The AeroVironment Global Observer is a concept for a high-altitude, long endurance unmanned aerial vehicle, designed by AeroVironment (AV) to operate as a stratospheric geosynchronous satellite system with regional coverage.

Two Global Observer aircraft, each flying for up to a week at an altitude of 55000 to 65000 ft, could alternate coverage over any area on the Earth, providing a platform for communications relays, remote sensing, or long-term surveillance. In addition to flying above weather and above other conventional aircraft, operation at this altitude permits communications and sensor payloads on the aircraft to service an area on the surface of the Earth up to 600 mi in diameter, equivalent to more than 280000 sqmi of coverage. Global Observer may offer greater flexibility than a satellite and longer duration than conventional manned and unmanned aircraft.

==Development==

===JCTD program===
The Global Observer Joint Capabilities Technology Demonstration (JCTD) program had the goal of helping solve the capability gap in persistent ISR and communications relay for the US military and homeland security. The Global Observer JCTD demonstrated a new stratospheric, extreme endurance UAS that could be transitioned for post-JCTD development, extended user evaluation, and fielding. The program was a joint effort with the U.S. Department of Defense, Department of Homeland Security, and AeroVironment that started in September 2007, to culminate in a Joint Operational Utility Assessment (JOUA) in 2011.

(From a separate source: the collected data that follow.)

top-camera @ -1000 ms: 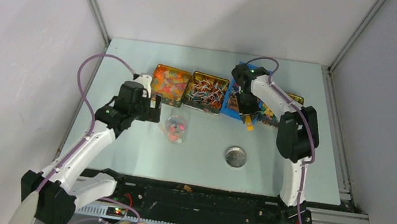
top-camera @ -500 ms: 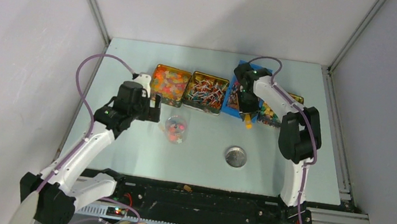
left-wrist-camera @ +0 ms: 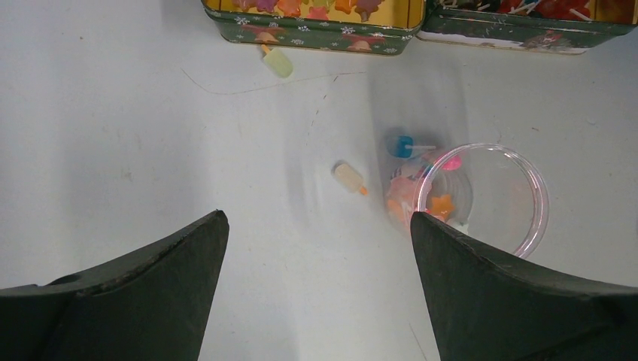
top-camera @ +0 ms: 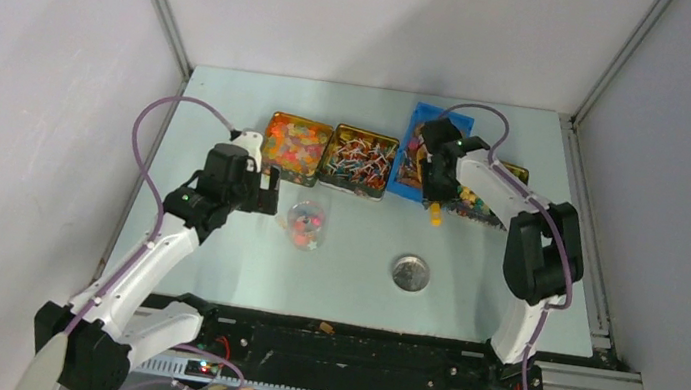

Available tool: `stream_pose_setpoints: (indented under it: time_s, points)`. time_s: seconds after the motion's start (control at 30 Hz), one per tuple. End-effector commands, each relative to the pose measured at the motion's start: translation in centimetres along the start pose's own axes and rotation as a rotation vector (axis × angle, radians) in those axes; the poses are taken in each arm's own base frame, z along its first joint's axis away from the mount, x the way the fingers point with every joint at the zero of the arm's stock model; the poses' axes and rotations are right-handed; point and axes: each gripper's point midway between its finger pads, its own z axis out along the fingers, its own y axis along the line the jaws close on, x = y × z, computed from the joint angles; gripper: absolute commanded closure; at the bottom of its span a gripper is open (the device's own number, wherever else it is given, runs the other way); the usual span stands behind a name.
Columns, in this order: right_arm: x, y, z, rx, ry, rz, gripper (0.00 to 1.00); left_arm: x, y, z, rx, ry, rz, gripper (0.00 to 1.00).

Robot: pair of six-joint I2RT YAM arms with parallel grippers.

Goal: Pack the candies
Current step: Scoop the fake candies from the storage box.

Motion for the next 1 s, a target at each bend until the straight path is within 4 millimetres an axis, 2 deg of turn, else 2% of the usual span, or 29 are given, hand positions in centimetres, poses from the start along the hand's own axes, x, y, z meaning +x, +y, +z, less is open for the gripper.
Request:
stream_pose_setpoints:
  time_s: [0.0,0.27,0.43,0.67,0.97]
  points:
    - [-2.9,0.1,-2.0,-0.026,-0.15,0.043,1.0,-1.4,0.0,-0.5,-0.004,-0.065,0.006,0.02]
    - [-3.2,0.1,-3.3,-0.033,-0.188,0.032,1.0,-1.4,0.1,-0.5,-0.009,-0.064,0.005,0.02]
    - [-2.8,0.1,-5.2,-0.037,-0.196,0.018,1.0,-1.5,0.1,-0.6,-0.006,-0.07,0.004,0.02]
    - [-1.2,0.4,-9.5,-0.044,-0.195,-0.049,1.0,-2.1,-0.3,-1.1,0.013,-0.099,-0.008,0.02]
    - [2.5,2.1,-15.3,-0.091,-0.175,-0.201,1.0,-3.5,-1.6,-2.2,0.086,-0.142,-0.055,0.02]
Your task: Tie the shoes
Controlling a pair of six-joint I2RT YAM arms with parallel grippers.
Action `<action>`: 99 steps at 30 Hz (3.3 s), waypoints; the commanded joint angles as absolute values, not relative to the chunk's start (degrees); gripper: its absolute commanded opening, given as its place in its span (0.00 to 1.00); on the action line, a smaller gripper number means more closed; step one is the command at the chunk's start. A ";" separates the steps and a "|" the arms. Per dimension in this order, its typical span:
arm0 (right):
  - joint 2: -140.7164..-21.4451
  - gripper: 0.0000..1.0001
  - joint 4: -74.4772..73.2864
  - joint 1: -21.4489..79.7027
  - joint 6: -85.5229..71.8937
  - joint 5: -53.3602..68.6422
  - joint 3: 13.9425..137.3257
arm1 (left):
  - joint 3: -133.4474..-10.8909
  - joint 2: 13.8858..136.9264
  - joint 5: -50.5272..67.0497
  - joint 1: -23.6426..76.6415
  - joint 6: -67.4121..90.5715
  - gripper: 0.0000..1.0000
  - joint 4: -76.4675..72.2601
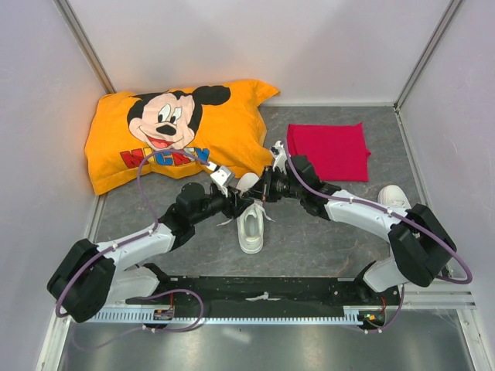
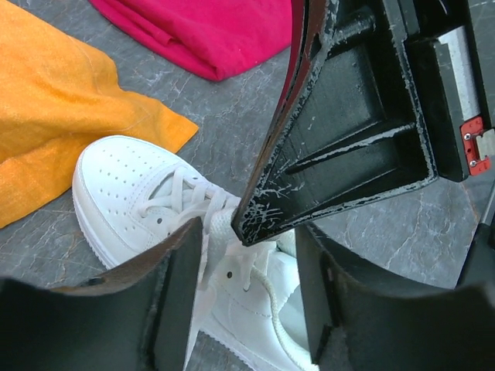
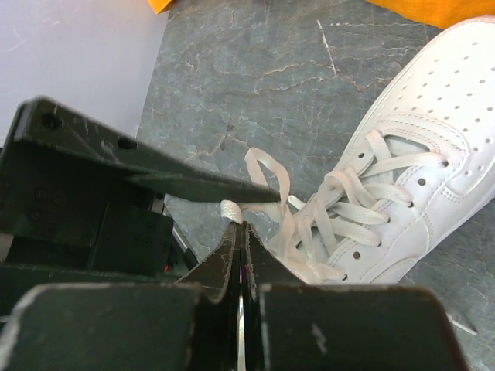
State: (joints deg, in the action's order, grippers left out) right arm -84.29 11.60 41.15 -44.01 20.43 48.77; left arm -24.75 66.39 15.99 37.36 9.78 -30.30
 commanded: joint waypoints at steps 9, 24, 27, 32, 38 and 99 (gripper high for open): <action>-84.64 0.00 12.22 39.11 -45.88 22.59 49.48 | -23.73 66.10 13.88 37.71 8.35 0.06 -34.19; -76.82 0.57 -2.28 33.14 -15.78 34.35 49.04 | -22.94 64.60 19.77 37.62 4.66 0.01 -33.66; -76.81 0.59 -4.56 32.17 -7.51 38.91 48.78 | -23.11 64.86 20.21 37.62 4.48 0.02 -33.66; -80.15 0.64 -7.82 31.91 2.54 43.59 49.04 | -23.29 65.65 20.48 37.62 4.31 0.02 -33.84; -85.86 0.67 -7.03 31.99 5.98 45.88 51.06 | -23.29 66.27 20.74 37.62 3.96 0.02 -34.01; -88.23 0.57 -23.47 34.45 4.51 45.28 70.66 | -24.52 66.53 29.97 36.39 -4.04 0.02 -32.87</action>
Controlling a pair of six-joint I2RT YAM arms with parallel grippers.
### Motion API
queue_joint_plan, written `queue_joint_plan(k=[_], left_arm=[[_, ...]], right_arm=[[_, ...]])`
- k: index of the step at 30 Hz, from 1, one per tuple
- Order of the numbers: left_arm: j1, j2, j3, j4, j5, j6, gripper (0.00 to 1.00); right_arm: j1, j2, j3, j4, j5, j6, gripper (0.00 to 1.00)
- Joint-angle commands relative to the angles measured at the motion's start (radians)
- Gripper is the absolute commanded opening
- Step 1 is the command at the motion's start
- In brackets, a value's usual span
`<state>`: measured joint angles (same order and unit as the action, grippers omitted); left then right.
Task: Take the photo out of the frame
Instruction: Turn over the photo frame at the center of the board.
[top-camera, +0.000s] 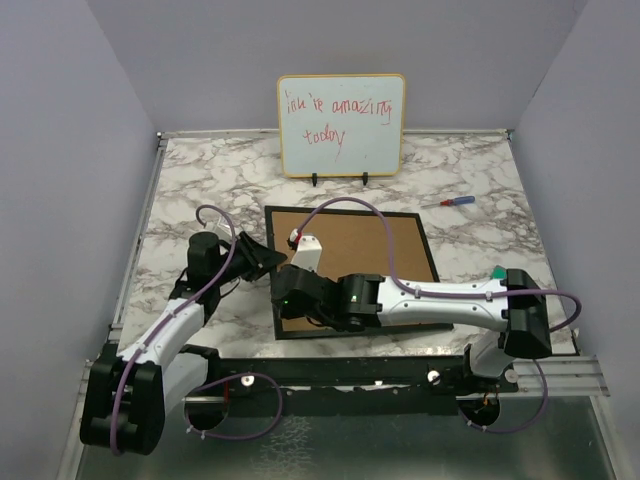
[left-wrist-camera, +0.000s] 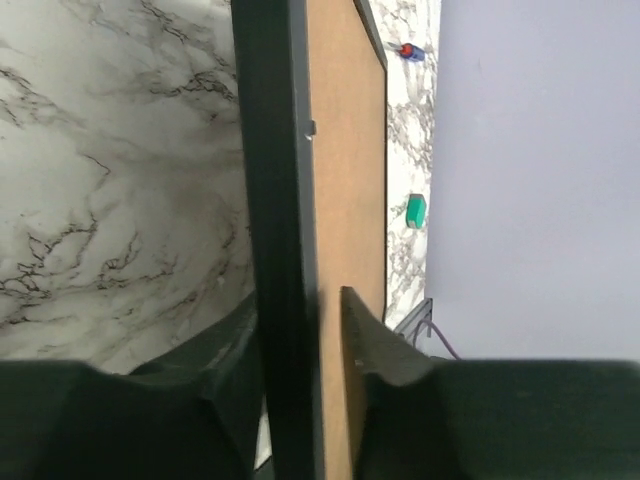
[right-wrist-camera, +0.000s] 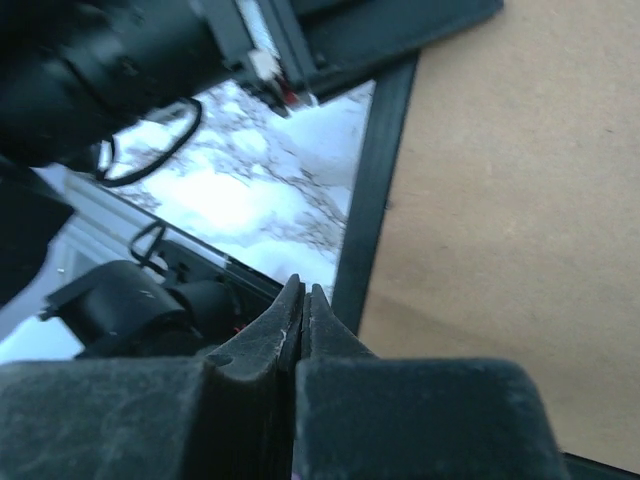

The program provided for the system development, production of two aircraft, development flight testing, and JOUA with ISR and communications relay payload. The flight testing and JOUA was conducted at the Air Force Flight Test Center at Edwards Air Force Base, California. The primary objectives of the Global Observer JCTD Program were:

- Develop enabling technologies for a liquid hydrogen powered Global Observer UAS.
- Design, build, and demonstrate the Global Observer UAS for a 5 - 7 day endurance for 55000 to 65000 ft altitude missions with 380-pound, 2.8 kW payload capacity. The system had to be capable of being transported by a C-130 aircraft.
- Integrate and assess military utility of modular Global Observer payloads to address user identified gaps in ISR and communications relay.
- Evaluate system life cycle costs.

===JCTD sponsors===
- U.S. Department of Defense
- United States Special Operations Command
- United States Strategic Command
- U.S. Department of Homeland Security
- U.S. Air Force
- U.S. Army
- U.S. Coast Guard
- U.S. Defense Threat Reductions Agency

===Flight test partners===
- Air Force Flight Test Center
- NASA Dryden Flight Research Center

===Mission possibilities===
High-altitude, long endurance unmanned aerial vehicles, such as Global Observer, may enable several capabilities that enable rapid and effective actions or countermeasures:
- Communications relay. Durable, satellite-like, affordable communications relay with substantial bandwidth capacity can interconnect and route data in real time, enabling teams and command centers separated by topographical barriers to communicate with each other.
- Disaster response. Hurricane, storm tracking and general weather monitoring may be useful in evacuation planning, relief operations and first response coordination. Global Observer provides communication alternatives in the event of cell tower, microwave relay and satellite downlink failure.
- Maritime surveillance. Coastlines plagued by transport of illegal goods can be subject to long-term surveillance. Analysts can observe suspicious activity, determine patterns of behavior and identify threats.

==History==

A Global Observer prototype, called "Odyssey," flew in May 2005. It had a 50 ft wingspan, one-third the size of the planned full-sized version, and ran solely on hydrogen fuel-cells powering electric motors that drove eight propellers, flying the aircraft for several hours. The JCTD started in September 2007. In August 2010, Aerovironment announced that the full-sized Global Observer wing had passed wing load testing. The 53 m (175 ft) all-composite wing, which comes in five sections and is designed to maximize wing strength while minimizing weight, had loads applied to it that approximated the maximum loads it is designed to withstand during normal flight, turbulence and maneuvers. In its third year of testing, the demonstrator had also undergone ground and taxi tests as well as taken a "short hop" lifting off the ground briefly during taxiing.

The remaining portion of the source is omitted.